* [PROBLEM TO SOLVE] Your answer should be the lines below from the one holding "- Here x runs" through the one holding "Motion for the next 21", copied exactly and with nothing else.

##### INFORMATION #####

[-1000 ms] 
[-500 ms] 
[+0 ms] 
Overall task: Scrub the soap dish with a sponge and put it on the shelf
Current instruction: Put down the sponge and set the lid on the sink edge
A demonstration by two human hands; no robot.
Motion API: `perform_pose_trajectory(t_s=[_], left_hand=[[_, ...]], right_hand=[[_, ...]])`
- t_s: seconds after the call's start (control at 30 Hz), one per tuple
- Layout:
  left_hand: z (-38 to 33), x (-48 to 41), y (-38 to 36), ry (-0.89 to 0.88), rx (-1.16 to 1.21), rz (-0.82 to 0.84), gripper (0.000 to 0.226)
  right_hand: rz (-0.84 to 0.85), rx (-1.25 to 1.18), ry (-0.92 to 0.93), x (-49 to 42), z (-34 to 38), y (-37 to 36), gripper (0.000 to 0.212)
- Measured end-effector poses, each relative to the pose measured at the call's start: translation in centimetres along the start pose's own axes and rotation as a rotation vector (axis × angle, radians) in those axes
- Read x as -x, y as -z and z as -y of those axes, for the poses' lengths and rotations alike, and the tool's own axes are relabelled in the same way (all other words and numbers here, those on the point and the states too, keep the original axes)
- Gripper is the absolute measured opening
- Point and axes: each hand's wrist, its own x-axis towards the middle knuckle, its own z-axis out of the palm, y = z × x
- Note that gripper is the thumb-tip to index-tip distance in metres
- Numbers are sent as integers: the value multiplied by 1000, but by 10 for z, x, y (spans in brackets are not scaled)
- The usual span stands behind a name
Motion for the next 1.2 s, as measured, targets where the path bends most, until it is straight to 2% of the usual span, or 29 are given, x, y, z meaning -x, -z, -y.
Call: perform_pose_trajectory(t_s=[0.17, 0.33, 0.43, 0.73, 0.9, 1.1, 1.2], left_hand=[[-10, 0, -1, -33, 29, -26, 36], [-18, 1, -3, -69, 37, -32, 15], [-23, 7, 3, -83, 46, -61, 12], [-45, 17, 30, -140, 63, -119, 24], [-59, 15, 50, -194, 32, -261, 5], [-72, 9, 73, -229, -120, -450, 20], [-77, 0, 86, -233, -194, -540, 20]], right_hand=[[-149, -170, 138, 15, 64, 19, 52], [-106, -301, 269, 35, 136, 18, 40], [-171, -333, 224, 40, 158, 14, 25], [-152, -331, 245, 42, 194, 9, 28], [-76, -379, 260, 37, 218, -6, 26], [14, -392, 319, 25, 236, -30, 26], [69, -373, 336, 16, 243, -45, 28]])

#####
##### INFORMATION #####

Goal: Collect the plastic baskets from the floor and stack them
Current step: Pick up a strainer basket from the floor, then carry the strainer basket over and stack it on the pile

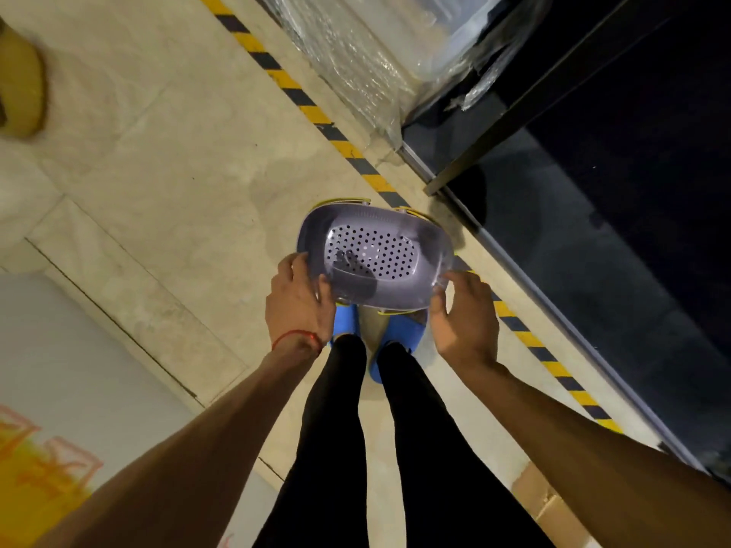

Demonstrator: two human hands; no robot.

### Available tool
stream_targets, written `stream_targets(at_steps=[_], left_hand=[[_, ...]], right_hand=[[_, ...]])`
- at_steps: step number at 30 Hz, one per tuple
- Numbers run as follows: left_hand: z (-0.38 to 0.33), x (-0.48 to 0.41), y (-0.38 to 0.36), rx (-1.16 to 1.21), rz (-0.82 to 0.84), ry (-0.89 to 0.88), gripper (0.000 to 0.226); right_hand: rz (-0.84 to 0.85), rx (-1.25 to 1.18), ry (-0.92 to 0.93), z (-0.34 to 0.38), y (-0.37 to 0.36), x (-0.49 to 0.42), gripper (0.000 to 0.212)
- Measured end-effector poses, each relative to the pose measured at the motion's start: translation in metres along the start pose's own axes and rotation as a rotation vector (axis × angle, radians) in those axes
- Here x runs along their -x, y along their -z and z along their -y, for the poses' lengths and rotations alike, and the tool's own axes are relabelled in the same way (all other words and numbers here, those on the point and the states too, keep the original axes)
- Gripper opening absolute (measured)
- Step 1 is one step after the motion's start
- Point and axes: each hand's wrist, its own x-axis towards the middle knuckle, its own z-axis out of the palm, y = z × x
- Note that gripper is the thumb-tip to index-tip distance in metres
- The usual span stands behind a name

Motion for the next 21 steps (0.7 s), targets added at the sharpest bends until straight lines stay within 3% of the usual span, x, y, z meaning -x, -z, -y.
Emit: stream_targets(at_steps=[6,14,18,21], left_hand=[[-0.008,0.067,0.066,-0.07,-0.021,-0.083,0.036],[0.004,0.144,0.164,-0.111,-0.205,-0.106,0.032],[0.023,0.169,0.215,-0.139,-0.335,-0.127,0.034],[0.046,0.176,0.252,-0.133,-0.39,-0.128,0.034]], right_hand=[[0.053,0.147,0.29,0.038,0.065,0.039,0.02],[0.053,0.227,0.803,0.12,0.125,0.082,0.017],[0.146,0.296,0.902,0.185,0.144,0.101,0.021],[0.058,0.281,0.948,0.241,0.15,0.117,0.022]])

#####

* [RESULT BELOW]
- Here x runs along their -x, y along their -z and z along their -y, for the poses' lengths and rotations alike, and the tool's own axes are relabelled in the same way (all other words and numbers here, those on the point and the states too, keep the original axes)
- Gripper opening absolute (measured)
- Step 1 is one step after the motion's start
- Point and axes: each hand's wrist, its own x-axis towards the middle knuckle, its own z-axis out of the palm, y = z × x
- Note that gripper is the thumb-tip to index-tip distance in metres
- The usual span stands behind a name

Motion for the next 21 steps (0.7 s), targets added at the sharpest bends until straight lines stay within 3% of the usual span, x, y, z meaning -x, -z, -y.

No more work remains on this exercise.